Nanaimo RCMP and the South End Community Association have reviewed the Bud Barn’s application and do not have any concerns, the report notes.

Endorsement from the LCRB as well as a community contribution of $10,000 to the city are required prior to final adoption of the rezoning bylaw. The $10,000 would be used toward funding city-led programming for underprivileged youths.

In a letter to the city, Bud Barn owner Matt Charlton said his intention is to open a legal marijuana store that offers a “bright, clean, professional and safe” environment for both customers and staff.

Charlton also says the business has been a positive corporate citizen, donating money, food and clothing to a number of local organizations and charities, including the Samaritan House women’s shelter, Nanaimo BMX Association and Loaves and Fishes.

Dale Lindsay, the city’s director of community development, told councillors on Monday that the Bud Barn is one of 13 applications requesting a retail cannabis store zoning designation that staff have received. He said all existing pot shops operating in the city are illegal, while some stores have stopped selling cannabis.

“Many of these operators that are applying to the province to be officially licensed by the province have continued to operate, but not sell, cannabis specifically, but sell other items,” he said.

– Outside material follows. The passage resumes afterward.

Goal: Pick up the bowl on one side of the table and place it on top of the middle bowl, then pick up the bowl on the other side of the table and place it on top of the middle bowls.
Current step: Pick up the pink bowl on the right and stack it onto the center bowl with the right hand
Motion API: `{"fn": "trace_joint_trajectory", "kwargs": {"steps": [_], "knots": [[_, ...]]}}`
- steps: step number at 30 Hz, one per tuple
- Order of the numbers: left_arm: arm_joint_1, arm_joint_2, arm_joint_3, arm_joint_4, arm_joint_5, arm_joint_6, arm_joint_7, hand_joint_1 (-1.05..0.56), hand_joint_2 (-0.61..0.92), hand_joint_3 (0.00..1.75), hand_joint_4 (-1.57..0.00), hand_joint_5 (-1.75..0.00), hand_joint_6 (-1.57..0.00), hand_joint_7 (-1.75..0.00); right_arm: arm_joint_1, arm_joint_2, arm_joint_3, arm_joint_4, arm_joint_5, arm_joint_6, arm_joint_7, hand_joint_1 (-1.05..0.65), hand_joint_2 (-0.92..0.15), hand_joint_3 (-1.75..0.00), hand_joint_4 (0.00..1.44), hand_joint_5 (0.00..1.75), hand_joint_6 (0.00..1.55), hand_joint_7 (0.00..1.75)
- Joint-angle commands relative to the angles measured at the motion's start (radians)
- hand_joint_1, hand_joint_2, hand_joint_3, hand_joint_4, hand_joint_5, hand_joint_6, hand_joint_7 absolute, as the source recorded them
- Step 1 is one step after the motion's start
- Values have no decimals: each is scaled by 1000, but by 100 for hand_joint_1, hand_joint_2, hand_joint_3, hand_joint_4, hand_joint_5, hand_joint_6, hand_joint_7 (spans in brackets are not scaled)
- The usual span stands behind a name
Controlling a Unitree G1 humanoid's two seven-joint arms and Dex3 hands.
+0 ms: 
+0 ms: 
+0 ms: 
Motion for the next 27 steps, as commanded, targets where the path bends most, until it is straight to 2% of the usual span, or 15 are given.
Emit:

Prior to legalization of recreational cannabis in Canada, a number of medical marijuana stores operated in Nanaimo despite not having a business licence from the city. A few years ago, a handful of cannabis stores selling medical marijuana were raided by RCMP officers because they violated federal law.

Coun. Jim Turley said he had a bit of a challenge with supporting the application given that some “pot shops” have been raided previously.

“I know the city probably doesn’t have any say in this, but do we get information like that with regarding whether or not there have been illegal activities, I guess, for a lack of a better term?” he asked.

Lindsay said the province will examine the applicant’s history and that it is councillors’ job to vote from a land-use perspective.

“The role of council is to look at the land use and is it the appropriate land use,” he said. “The province will be making the final determination on the licensing and they will be determining whether individuals or companies are fit and proper.”

In the end councillors voted unanimously to pass the first two readings of rezoning application. A public hearing on the application has been scheduled for Feb. 7 at the Shaw Auditorium.